As used herein, the phrase “maximum tolerable drain-to-source voltage” refers to a maximum voltage potential that a field-effect transistor (FET) can tolerate between its drain terminal and its source terminal without incurring damage. In accordance with at least one embodiment, NFET 103 has a maximum tolerable drain-to-source voltage of at least 20 volts. In accordance with at least one embodiment, NFET 103 has a maximum tolerable drain-to-source voltage of at least 30 volts. In accordance with at least one embodiment, NFET 103 has a maximum tolerable drain-to-source voltage of at least 40 volts. In accordance with at least one embodiment, PFET 225 has a maximum tolerable drain-to-source voltage of no more than 5 volts. In accordance with at least one embodiment, PFET 225 has a maximum tolerable drain-to-source voltage of no more than 10 volts. In accordance with at least one embodiment, PFET 225 has a maximum tolerable drain-to-source voltage of no more than 20 volts. To avoid damage to a PFET 225, its drain voltage at its drain terminal, which is connected to the source terminal of NFET 103, should be continuously maintained within the maximum tolerable drain-to-source voltage of PFET 225 of the source voltage at its source terminal, which is connected to the capacitor terminal, which is BST output terminal 105.
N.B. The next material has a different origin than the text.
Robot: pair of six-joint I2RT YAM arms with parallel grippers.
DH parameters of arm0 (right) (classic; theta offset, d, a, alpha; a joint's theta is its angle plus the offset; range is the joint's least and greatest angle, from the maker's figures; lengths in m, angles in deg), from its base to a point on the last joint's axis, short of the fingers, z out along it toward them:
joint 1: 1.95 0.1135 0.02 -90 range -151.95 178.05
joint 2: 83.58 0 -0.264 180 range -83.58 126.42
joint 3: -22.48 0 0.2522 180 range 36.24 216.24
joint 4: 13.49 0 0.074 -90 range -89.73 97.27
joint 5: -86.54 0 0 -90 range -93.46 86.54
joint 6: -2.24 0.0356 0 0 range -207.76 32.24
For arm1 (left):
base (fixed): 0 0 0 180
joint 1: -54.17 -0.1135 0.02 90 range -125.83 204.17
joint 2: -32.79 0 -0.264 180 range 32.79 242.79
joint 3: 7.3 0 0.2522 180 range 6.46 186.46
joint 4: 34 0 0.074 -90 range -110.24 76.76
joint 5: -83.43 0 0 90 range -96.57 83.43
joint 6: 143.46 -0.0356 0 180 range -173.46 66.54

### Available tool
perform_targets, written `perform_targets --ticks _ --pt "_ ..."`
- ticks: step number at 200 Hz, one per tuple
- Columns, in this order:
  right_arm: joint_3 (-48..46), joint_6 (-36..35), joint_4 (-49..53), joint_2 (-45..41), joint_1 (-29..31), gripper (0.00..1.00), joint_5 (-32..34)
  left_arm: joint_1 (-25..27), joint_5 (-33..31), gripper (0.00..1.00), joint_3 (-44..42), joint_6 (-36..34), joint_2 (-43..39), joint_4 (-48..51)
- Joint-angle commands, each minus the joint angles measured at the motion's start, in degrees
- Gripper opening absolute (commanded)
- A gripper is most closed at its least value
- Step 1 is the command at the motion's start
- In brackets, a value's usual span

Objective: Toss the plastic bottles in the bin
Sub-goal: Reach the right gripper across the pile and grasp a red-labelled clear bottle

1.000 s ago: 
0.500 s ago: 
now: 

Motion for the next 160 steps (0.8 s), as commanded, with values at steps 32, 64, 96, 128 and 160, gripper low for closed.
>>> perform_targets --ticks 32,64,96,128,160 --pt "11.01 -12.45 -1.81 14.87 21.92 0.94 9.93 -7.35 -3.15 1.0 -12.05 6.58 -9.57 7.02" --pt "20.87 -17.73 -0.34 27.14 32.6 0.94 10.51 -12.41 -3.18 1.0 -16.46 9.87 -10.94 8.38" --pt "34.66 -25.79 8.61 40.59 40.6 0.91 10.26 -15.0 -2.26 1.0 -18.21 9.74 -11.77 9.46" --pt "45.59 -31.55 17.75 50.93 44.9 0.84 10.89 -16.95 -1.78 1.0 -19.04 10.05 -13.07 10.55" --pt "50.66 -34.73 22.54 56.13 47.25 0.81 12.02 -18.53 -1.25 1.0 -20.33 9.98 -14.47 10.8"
FIG. 4 is a timing diagram illustrating signals in accordance with some aspects of the present disclosure. In FIGS. 4 and 5, the signals illustrated are shown relative to the system ground (e.g., ground terminal 111). Because the circuit shown in FIGS. 2 and 3 utilize a floating supply voltage provided by the bootstrap capacitor (e.g., capacitor 106), which has a return path via SW output terminal 107, the signals are interpreted relative to the voltage of SW output terminal 107.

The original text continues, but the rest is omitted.